Edhec-Risk
Alternative Investments - May 17, 2006

Interview with François-Serge Lhabitant, Head of Research at Kedge Capital and an associate professor of finance at EDHEC Business School

François-Serge Lhabitant, PhD, is Head of Research at Kedge Capital and an associate professor of finance at EDHEC Business School. He also sits on the EDHEC Risk and Asset Management Research Centre’s International Advisory Board. In this interview, he discusses the benefits of hedge funds for institutional investors and the latest alternative investment techniques. He also talks about the Lhabitant Martellini Advanced Hedge Fund Investing seminar, which will be held at the Savoy in London on June 22-23.


François-Serge Lhabitant

Without giving away the contents of your upcoming seminar, what are the general benefits of hedge fund investing for institutional investors? Do hedge funds really have a role to play in Asset-Liability Management?

François-Serge Lhabitant: Institutional investors can get numerous benefits if they approach hedge funds with a risk budgeting perspective rather than with a pure dollar allocation perspective. These benefits include better diversification, better downside risk management, and better risk-adjusted performance. Fortunately, many institutions have realized that traditional asset management and its buy and hold approach was essentially synonymous with unmanaged risk exposures and serious losses in a bear market. Now, they want to access risk controlled portfolios, which hedge fund managers can easily provide - they come from proprietary trading environments, where risk management techniques are a prerequisite to survive.

Regarding ALM, I think that hedge funds have a key role to play, particularly when considering surplus preservation and optimisation, but only if they are perceived as a complement to existing asset classes rather than as a segregated asset class.
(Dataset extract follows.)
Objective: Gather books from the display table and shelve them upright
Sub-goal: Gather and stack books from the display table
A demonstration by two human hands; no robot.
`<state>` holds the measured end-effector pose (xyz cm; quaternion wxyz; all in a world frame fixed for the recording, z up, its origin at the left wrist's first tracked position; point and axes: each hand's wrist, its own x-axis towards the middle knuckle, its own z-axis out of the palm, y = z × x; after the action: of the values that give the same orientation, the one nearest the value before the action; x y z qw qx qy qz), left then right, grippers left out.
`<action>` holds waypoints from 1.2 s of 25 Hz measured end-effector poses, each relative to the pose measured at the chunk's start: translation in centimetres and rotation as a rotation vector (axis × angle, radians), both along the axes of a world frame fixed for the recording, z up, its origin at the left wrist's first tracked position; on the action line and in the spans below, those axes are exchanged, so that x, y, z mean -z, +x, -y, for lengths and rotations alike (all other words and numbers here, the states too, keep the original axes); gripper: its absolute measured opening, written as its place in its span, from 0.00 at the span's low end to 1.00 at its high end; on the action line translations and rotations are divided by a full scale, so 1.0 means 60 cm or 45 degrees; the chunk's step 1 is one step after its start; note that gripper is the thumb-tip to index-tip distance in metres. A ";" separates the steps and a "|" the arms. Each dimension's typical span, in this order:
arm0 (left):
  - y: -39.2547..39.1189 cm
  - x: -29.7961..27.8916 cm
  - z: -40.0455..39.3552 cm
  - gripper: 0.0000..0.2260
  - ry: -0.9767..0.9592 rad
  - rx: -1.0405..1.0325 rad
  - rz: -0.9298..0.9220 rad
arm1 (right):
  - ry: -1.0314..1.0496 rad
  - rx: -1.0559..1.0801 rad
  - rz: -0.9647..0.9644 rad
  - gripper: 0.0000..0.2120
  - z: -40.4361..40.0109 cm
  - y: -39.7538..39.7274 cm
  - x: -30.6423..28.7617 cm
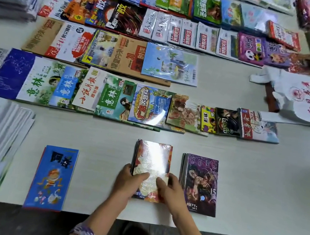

After all, hedge funds are investing in stocks and bonds, so why should they form a separate category? The fact that they manage these assets differently does not qualify them as a new asset class. So, when analysing hedge funds in an ALM framework, it is essential to use them for what they are: a different investment style in traditional assets.

What in your view are the best investment supports or vehicles for hedge funds and how has this area evolved over the past five years?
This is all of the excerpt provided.